### Dataset records

_ _ _ _ _

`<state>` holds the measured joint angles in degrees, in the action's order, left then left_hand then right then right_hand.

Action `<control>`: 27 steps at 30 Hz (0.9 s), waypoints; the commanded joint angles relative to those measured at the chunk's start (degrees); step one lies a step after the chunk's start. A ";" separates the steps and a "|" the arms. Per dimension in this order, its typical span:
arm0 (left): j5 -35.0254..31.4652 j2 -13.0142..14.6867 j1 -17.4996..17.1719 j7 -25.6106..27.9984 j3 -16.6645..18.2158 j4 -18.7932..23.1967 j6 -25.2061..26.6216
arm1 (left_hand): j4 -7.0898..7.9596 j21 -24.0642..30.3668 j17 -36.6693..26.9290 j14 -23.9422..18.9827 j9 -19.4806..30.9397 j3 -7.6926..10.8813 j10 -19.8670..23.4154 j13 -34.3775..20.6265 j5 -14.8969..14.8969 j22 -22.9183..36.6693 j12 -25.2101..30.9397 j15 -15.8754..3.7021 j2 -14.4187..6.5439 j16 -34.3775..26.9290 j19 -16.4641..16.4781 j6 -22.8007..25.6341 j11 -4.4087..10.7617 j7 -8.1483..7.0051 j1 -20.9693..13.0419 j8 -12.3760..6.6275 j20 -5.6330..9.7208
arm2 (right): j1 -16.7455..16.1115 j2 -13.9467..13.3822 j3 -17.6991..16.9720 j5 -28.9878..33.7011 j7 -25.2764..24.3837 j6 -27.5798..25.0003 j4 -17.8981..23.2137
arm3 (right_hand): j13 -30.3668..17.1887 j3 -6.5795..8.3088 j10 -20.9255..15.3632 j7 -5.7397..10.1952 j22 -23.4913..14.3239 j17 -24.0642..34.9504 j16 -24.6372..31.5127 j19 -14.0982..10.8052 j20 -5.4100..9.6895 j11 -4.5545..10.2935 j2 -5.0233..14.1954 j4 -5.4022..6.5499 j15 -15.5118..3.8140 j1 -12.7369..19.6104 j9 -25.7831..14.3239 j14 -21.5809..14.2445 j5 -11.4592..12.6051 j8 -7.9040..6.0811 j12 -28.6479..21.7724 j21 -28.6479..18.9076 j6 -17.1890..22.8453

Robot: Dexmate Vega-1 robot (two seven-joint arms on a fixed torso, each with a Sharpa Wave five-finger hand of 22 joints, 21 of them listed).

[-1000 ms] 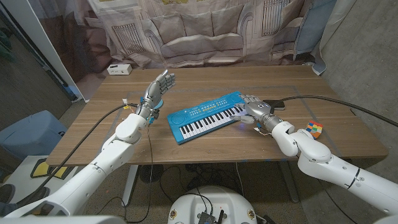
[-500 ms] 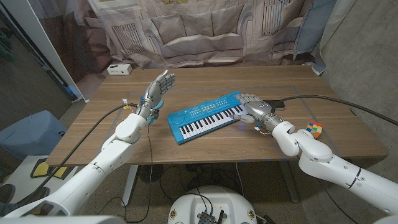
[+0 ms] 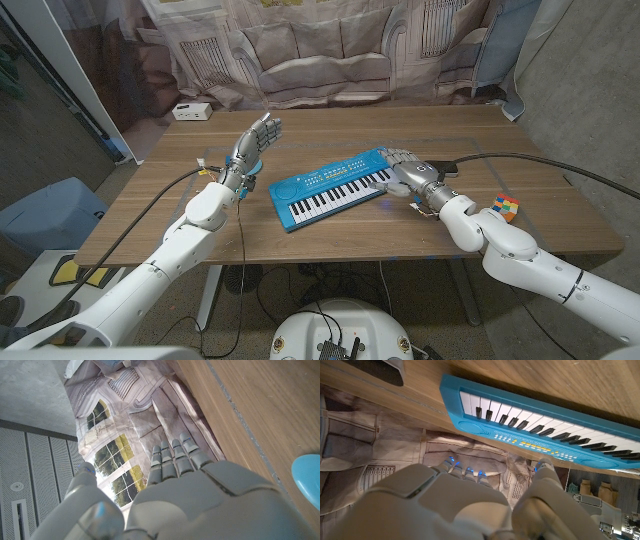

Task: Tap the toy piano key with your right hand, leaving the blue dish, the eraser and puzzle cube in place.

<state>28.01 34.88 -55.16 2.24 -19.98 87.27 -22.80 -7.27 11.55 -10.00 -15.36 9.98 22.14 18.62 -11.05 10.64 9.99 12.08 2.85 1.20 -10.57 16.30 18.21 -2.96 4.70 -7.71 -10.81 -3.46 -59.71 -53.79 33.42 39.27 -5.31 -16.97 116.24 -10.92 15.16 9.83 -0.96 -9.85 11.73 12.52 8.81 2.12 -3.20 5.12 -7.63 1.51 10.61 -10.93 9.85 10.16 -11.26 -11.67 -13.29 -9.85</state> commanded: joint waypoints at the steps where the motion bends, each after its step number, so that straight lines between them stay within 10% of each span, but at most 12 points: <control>1: -0.38 -0.30 0.25 0.31 -0.39 -0.07 0.22 | 0.03 -0.18 -0.24 0.12 0.32 -0.36 0.17 -0.13 0.20 0.28 -0.18 -0.05 -0.58 -0.10 -0.02 0.67 0.26 -0.10 0.02 0.02 0.02 | -2.43 1.21 -3.96 -9.71 -5.57 5.82 -1.84 | -0.10 0.18 0.97 -0.76 -0.05 -0.11 0.39 -1.67 1.04 -0.54 -0.34 -0.33 -0.07 0.98 0.09 5.84 -0.03 -1.04 -0.56 -0.31 1.58; 27: -1.58 -0.56 1.70 1.12 -1.76 1.35 3.04 | -0.05 -0.15 -0.23 0.09 0.32 -0.35 0.03 -0.13 0.19 0.27 -0.23 0.07 -0.69 -0.10 0.03 0.63 0.38 0.08 -0.16 0.05 0.11 | -4.51 2.61 -9.13 -19.58 -15.91 19.56 -7.65 | 0.23 0.44 -6.69 -1.18 0.17 -0.54 1.46 -11.75 1.46 -0.49 -1.28 -1.14 -1.15 3.19 0.31 -2.09 0.08 -1.05 -1.71 -1.23 7.47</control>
<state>27.03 34.12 -53.88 2.75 -21.26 87.26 -21.69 -7.45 11.55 -10.00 -15.36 9.98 21.96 18.62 -11.05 10.64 9.98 11.86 2.85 1.19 -10.57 16.31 18.21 -2.96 4.70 -7.72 -10.81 -3.46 -63.45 -51.78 26.83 24.43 -18.15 -3.78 111.35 -10.65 15.52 3.77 -1.94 -9.59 11.17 13.80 -2.01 2.11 -3.49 3.85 -8.30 0.31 13.08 -10.66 8.18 10.16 -12.34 -13.15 -14.20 -2.45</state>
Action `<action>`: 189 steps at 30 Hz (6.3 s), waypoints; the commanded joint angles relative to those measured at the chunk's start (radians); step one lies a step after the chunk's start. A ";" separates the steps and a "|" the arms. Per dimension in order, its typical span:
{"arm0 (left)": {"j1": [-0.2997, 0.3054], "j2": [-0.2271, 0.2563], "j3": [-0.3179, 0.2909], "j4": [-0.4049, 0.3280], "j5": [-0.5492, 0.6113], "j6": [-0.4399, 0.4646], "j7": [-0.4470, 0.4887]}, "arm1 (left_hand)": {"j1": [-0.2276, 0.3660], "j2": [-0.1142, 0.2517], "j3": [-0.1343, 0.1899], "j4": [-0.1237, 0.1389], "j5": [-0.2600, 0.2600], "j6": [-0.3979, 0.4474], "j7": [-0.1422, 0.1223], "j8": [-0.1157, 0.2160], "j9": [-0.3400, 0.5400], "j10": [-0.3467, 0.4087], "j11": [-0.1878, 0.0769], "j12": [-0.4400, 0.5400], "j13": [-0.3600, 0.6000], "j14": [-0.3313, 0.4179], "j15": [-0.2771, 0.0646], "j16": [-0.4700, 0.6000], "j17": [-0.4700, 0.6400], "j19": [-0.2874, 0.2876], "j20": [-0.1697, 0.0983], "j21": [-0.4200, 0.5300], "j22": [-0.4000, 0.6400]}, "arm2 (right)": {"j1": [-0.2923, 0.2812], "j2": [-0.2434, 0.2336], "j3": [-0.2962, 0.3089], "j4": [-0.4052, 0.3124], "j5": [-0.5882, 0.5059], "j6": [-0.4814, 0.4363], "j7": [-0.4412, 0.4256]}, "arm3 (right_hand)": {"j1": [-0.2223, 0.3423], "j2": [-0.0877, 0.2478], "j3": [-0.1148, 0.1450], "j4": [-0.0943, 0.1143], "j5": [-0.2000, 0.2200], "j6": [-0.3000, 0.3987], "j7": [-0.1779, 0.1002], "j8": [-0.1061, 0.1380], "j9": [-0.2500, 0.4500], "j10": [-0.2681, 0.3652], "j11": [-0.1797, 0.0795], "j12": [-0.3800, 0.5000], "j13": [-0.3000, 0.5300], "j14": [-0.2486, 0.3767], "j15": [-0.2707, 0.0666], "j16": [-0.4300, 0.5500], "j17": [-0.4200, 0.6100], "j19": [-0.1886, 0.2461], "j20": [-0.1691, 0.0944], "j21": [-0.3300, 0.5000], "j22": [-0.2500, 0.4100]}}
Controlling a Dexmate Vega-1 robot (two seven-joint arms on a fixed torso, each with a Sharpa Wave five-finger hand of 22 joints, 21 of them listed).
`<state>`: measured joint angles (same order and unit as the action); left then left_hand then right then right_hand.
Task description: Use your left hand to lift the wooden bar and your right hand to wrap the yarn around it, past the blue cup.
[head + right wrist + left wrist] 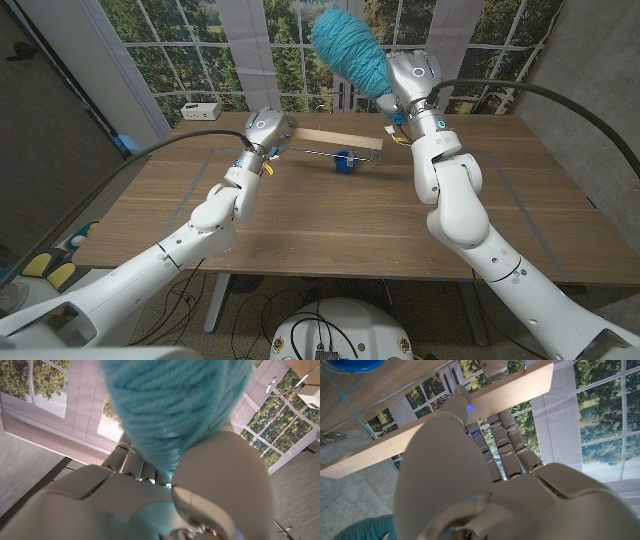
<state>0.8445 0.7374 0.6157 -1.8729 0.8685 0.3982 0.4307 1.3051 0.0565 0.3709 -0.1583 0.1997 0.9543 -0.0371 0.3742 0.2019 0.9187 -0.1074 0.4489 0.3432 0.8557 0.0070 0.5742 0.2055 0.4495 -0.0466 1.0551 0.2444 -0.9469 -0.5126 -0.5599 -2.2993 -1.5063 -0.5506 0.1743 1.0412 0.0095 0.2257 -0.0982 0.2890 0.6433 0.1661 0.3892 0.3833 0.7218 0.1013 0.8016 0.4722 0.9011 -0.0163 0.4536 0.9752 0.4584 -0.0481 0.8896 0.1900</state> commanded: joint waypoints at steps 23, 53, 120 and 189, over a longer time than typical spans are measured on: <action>-0.165 -0.084 0.012 0.089 -0.111 -0.008 -0.001 | 0.103 0.083 -0.009 0.001 -0.005 0.124 -0.002 -0.015 0.008 0.024 0.001 -0.006 0.116 0.209 -0.242 0.005 0.471 0.007 -0.038 0.042 -0.014 | 0.017 -0.013 0.047 -0.112 0.114 0.074 0.310 | 0.136 0.137 0.010 0.025 0.017 0.324 -0.301 -0.003 0.000 0.218 -0.223 -0.014 0.090 0.099 -0.211 -0.018 0.011 -0.014 -0.080 0.017 0.000; -0.299 -0.129 0.027 0.176 -0.330 -0.042 -0.084 | 0.111 0.078 -0.013 -0.003 -0.013 0.145 0.010 -0.029 0.009 0.047 0.011 -0.022 0.102 0.228 -0.242 0.005 0.506 0.021 -0.045 0.082 -0.035 | 0.019 -0.045 0.050 -0.116 0.147 0.078 0.391 | 0.144 0.118 -0.013 0.024 0.039 0.349 -0.317 -0.023 -0.026 0.221 -0.254 -0.052 0.064 0.058 -0.212 -0.064 0.014 -0.039 -0.081 0.022 -0.004; -0.404 -0.079 0.034 0.153 -0.418 -0.144 -0.276 | 0.115 0.069 -0.015 0.000 -0.019 0.158 0.013 -0.063 0.011 0.058 0.011 -0.049 0.106 0.240 -0.241 -0.021 0.549 0.008 -0.048 0.126 -0.058 | 0.202 0.047 -0.085 0.094 -0.228 0.318 0.934 | 0.170 0.120 -0.077 0.041 0.107 0.369 -0.336 -0.050 -0.029 0.237 -0.270 -0.108 0.078 0.043 -0.214 -0.124 0.023 -0.059 -0.090 0.021 -0.008; -0.321 0.070 -0.131 -0.058 -0.613 -0.163 -0.411 | 0.115 0.070 -0.009 0.001 -0.016 0.161 0.010 -0.089 0.016 0.058 0.010 -0.068 0.122 0.241 -0.241 -0.050 0.577 -0.013 -0.045 0.145 -0.063 | 0.131 0.147 0.270 0.264 0.154 -0.002 0.730 | 0.212 0.152 -0.119 0.058 0.115 0.366 -0.279 -0.066 0.013 0.275 -0.209 -0.117 0.123 0.117 -0.211 -0.084 0.088 -0.040 -0.056 0.030 -0.005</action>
<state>0.5268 0.7716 0.4907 -1.8990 0.2851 0.2323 0.0755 1.3335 0.0280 0.3516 -0.1666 0.1781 1.0601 -0.0405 0.2803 0.2080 0.9730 -0.0981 0.3831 0.4643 0.8980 0.0036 0.5199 0.3728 0.4407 -0.0483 1.1916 0.1789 -0.7917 -0.2188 -0.2269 -2.0085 -1.6598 -0.1553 1.3114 1.0703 -0.0196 0.1074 -0.0426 0.4064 0.7328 0.1230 0.3233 0.3950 0.8152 0.0662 0.6784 0.5682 0.9365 -0.0591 0.3599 1.0587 0.4113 -0.0465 0.9138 0.1814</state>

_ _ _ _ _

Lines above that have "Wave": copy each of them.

### COMPLETED EXERCISE
Robot: Dexmate Vega-1 robot (two seven-joint arms on a fixed torso, each with a Sharpa Wave five-finger hand of 22 joints, 21 of them listed).
Controlling a Dexmate Vega-1 robot (two seven-joint arms on a fixed torso, each with a Sharpa Wave five-finger hand of 22 joints, 21 of them listed).

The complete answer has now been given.